▸ **Problem details**
Provide only the number of lines below in which the string "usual" occurs.

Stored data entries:
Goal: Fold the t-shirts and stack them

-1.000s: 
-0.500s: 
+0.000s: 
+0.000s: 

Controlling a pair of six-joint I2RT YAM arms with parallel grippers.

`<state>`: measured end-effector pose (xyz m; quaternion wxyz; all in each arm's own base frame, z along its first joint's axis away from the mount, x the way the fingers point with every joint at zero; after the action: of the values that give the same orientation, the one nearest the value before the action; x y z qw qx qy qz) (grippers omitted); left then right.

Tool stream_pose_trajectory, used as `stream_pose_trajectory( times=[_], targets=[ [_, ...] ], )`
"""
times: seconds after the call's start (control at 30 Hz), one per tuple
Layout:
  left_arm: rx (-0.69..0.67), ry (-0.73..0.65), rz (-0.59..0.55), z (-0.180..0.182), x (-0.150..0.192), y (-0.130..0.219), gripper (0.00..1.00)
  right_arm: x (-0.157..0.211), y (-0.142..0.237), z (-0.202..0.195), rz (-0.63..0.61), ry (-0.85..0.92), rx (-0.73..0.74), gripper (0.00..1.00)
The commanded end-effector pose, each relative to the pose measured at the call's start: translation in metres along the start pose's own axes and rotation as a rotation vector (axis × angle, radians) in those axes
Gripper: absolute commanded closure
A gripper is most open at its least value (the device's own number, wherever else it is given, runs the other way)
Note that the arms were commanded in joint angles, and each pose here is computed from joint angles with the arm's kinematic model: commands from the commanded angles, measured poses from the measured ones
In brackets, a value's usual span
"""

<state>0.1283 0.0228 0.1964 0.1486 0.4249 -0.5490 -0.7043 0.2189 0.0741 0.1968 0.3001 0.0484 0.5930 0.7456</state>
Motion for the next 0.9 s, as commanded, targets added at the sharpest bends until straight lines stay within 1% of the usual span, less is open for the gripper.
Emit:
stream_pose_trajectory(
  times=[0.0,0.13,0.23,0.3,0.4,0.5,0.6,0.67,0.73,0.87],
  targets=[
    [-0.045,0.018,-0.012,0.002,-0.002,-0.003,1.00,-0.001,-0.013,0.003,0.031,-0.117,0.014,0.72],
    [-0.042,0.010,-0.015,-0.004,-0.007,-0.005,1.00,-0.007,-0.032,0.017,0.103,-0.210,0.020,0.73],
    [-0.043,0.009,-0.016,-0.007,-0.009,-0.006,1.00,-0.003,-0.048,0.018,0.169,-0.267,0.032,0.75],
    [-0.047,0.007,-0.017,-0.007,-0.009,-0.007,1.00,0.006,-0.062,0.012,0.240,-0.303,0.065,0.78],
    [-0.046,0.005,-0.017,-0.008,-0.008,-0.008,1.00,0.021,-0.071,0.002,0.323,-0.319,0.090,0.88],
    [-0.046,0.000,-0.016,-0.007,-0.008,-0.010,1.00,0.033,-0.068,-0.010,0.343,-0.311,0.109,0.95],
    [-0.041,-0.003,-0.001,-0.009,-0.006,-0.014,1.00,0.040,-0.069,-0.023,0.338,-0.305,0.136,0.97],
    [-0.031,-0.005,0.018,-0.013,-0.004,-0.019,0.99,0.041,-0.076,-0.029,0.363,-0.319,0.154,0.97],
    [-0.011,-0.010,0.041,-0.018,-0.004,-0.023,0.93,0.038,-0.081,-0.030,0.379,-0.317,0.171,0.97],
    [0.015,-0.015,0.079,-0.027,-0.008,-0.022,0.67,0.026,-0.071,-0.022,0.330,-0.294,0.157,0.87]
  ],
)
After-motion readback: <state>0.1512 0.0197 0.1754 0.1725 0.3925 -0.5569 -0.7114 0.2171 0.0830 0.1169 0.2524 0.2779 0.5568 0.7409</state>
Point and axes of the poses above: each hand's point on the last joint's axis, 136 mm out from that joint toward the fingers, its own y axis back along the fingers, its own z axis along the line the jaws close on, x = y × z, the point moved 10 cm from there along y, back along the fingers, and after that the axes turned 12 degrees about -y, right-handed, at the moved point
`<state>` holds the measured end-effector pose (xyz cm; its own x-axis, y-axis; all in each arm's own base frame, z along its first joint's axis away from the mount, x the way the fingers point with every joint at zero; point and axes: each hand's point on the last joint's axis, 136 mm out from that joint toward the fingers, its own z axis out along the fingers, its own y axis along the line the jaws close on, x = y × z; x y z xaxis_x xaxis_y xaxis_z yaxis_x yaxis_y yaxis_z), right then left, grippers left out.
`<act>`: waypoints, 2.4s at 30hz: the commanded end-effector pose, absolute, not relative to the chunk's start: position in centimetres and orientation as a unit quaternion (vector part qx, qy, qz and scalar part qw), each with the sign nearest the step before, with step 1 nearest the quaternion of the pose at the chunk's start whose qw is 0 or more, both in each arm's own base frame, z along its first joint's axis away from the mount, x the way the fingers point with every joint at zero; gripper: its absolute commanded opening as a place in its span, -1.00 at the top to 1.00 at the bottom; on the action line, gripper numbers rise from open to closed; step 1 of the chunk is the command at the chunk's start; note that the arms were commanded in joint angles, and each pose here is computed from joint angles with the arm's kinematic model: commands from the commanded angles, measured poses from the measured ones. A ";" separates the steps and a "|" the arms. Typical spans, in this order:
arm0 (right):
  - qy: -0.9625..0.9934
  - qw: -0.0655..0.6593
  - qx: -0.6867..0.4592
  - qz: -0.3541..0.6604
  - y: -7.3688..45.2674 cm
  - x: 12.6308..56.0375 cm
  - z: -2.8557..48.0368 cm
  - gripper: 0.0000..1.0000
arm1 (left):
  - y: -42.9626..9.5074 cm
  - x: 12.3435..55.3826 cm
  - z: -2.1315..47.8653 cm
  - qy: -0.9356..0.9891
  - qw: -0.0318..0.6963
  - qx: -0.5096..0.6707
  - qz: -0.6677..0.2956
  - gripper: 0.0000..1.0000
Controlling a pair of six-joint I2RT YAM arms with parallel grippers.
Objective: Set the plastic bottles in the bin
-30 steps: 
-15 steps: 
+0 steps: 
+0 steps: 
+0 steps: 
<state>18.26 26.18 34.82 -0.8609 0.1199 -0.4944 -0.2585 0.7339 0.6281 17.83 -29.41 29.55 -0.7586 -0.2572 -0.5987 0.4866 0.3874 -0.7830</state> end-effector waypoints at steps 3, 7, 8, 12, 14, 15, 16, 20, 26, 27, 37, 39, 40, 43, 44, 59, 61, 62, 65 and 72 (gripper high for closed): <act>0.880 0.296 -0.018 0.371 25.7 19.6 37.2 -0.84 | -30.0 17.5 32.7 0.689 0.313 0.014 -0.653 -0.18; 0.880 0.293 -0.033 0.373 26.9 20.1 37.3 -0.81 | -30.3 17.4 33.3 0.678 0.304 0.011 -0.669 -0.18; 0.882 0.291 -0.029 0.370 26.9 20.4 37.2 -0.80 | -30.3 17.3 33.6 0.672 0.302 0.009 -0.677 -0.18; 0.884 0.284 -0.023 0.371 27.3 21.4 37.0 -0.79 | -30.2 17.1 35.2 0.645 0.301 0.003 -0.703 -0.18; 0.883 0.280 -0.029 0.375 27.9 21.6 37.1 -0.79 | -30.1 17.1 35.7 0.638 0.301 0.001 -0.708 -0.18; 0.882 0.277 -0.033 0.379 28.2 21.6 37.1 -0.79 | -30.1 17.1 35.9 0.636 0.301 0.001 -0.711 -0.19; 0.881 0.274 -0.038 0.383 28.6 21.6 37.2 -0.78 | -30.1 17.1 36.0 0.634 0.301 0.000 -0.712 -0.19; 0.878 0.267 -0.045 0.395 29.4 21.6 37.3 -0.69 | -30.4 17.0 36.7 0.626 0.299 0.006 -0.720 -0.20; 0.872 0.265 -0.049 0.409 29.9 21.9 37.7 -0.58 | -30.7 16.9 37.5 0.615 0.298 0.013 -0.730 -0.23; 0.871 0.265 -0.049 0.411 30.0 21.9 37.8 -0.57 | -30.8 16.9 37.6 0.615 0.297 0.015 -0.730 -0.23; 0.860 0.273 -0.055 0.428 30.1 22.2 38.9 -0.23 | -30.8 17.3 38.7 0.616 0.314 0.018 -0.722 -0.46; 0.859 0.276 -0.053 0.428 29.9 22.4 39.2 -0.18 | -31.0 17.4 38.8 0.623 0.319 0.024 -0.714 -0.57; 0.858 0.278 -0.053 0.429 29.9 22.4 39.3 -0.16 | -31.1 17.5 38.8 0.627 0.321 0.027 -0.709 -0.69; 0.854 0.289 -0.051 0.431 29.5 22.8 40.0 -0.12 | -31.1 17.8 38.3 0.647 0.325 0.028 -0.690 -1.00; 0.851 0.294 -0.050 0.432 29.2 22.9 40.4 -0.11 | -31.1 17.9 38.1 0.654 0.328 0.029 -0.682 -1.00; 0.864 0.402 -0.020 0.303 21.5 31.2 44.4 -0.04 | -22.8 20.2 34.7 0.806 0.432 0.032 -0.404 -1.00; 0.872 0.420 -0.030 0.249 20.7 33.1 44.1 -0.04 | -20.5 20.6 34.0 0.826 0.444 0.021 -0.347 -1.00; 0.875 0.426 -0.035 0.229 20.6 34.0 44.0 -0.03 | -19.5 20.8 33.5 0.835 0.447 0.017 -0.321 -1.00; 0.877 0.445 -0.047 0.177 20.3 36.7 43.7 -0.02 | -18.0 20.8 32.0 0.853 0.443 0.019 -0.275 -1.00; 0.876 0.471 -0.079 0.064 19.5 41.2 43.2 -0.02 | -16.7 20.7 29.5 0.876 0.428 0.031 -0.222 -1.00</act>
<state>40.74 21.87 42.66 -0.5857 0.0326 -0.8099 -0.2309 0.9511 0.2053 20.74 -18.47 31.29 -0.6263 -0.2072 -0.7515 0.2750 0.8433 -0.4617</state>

▸ **Solution to this exercise**
2